**WORK ORDER:**
What you return must be an exact copy of the lines in the listing below between the line holding "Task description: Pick" and the line holding "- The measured", inclusive, and nothing more.

**INFORMATION PROVIDED:**

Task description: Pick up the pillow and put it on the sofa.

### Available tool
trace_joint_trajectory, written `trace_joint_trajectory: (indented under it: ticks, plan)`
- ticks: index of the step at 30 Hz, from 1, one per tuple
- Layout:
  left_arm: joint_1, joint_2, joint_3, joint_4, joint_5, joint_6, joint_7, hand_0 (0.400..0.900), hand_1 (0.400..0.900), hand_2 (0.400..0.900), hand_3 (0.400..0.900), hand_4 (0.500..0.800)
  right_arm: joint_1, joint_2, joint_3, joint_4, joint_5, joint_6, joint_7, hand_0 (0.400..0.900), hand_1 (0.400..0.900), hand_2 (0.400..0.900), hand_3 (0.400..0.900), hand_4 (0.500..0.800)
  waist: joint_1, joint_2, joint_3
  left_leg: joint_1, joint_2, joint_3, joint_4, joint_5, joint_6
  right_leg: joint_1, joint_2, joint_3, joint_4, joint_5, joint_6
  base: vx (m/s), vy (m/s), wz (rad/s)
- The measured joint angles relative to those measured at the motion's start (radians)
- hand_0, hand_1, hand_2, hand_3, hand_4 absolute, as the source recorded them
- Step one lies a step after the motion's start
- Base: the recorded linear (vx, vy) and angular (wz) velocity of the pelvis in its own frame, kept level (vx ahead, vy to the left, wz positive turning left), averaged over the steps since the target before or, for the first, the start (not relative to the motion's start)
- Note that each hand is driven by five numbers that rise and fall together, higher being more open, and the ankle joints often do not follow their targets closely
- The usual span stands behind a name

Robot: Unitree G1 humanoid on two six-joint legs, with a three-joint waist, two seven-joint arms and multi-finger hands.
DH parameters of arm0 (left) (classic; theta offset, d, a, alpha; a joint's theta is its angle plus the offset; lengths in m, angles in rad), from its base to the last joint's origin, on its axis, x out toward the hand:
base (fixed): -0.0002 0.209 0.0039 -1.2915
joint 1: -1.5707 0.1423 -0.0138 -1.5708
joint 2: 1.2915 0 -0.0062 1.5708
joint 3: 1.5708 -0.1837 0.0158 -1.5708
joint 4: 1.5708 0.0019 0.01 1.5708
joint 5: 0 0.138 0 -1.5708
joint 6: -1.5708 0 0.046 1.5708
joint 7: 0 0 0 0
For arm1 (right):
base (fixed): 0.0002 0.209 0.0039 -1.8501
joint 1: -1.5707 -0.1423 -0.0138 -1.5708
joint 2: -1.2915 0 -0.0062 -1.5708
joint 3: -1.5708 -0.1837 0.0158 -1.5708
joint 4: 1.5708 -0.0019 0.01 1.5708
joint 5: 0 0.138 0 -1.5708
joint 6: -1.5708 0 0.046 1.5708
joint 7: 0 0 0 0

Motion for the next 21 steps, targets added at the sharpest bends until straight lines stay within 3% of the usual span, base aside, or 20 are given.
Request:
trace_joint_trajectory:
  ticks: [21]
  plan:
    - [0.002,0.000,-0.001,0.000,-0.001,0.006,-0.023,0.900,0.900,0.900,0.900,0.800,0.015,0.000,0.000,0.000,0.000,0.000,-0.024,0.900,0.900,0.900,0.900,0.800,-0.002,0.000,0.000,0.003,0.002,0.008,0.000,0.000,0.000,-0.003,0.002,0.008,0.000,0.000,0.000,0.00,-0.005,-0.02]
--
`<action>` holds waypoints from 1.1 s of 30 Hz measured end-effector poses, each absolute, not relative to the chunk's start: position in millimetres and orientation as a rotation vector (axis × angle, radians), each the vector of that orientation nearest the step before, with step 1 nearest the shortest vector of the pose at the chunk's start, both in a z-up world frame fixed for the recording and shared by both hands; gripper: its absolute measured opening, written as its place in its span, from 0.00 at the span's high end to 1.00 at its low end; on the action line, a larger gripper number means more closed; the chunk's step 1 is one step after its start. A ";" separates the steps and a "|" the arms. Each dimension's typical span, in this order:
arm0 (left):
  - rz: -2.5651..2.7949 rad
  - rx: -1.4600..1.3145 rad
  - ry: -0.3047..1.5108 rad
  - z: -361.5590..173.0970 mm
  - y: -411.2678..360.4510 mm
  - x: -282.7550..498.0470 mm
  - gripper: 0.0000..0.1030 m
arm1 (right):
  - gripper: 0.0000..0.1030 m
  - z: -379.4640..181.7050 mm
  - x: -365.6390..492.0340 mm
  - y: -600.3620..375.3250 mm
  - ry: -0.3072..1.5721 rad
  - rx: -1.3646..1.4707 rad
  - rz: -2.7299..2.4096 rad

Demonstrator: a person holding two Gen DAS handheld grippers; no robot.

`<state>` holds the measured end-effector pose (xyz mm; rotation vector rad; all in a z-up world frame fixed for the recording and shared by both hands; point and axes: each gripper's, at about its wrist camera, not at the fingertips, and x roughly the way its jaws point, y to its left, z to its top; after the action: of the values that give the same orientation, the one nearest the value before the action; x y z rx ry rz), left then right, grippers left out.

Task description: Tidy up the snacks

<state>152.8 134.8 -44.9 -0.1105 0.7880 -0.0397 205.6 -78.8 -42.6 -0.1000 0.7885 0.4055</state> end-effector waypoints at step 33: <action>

**EXPECTED OUTPUT:**
Task description: Pick up the pillow and put it on the sofa.

### Available tool
trace_joint_trajectory, written `trace_joint_trajectory: (indented under it: ticks, plan)`
- ticks: index of the step at 30 Hz, from 1, one per tuple
- Layout:
  left_arm: joint_1, joint_2, joint_3, joint_4, joint_5, joint_6, joint_7, hand_0 (0.400..0.900), hand_1 (0.400..0.900), hand_2 (0.400..0.900), hand_3 (0.400..0.900), hand_4 (0.500..0.800)
  right_arm: joint_1, joint_2, joint_3, joint_4, joint_5, joint_6, joint_7, hand_0 (0.400..0.900), hand_1 (0.400..0.900), hand_2 (0.400..0.900), hand_3 (0.400..0.900), hand_4 (0.500..0.800)
  waist: joint_1, joint_2, joint_3
  left_leg: joint_1, joint_2, joint_3, joint_4, joint_5, joint_6
  right_leg: joint_1, joint_2, joint_3, joint_4, joint_5, joint_6
  base: vx (m/s), vy (m/s), wz (rad/s)
- The measured joint angles relative to those measured at the motion's start (radians)

The work on this exercise is now complete.